*Task details*. Out of the material that follows, write out exactly the lines from the line with "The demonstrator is" to the line with "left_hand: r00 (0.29", both ends included, and no others.

*Data segment*.
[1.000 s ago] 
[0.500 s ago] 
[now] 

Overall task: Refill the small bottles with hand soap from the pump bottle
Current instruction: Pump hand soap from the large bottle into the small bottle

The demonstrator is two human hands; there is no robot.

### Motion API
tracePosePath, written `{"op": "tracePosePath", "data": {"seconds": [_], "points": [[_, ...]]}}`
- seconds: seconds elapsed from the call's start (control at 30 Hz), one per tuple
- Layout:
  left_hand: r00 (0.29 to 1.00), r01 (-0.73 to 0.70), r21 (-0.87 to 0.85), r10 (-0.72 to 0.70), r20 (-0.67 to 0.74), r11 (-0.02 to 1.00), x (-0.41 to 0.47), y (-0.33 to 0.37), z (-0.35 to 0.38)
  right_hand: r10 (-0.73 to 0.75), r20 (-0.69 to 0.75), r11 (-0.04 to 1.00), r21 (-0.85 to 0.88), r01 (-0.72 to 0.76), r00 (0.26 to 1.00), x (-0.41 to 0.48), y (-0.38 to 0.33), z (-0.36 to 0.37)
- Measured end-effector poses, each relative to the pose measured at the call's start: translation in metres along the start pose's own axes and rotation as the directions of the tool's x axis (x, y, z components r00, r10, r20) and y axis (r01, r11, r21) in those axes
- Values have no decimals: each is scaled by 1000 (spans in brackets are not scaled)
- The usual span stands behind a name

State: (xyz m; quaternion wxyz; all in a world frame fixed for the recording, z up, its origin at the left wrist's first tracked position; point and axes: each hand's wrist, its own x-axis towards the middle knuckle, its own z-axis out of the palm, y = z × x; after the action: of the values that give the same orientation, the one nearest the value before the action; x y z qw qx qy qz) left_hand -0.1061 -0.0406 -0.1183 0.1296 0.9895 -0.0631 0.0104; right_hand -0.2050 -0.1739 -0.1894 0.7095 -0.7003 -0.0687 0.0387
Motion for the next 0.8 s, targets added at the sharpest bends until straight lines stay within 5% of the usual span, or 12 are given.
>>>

*Solution*.
The demonstrator is two human hands; there is no robot.

### Motion API
tracePosePath, written `{"op": "tracePosePath", "data": {"seconds": [_], "points": [[_, ...]]}}`
- seconds: seconds elapsed from the call's start (control at 30 Hz), one per tuple
- Layout:
  left_hand: r00 (0.29 to 1.00), r01 (-0.73 to 0.70), r21 (-0.87 to 0.85), r10 (-0.72 to 0.70), r20 (-0.67 to 0.74), r11 (-0.02 to 1.00), x (-0.41 to 0.47), y (-0.33 to 0.37), z (-0.35 to 0.38)

The exercise is done, with nothing left to add.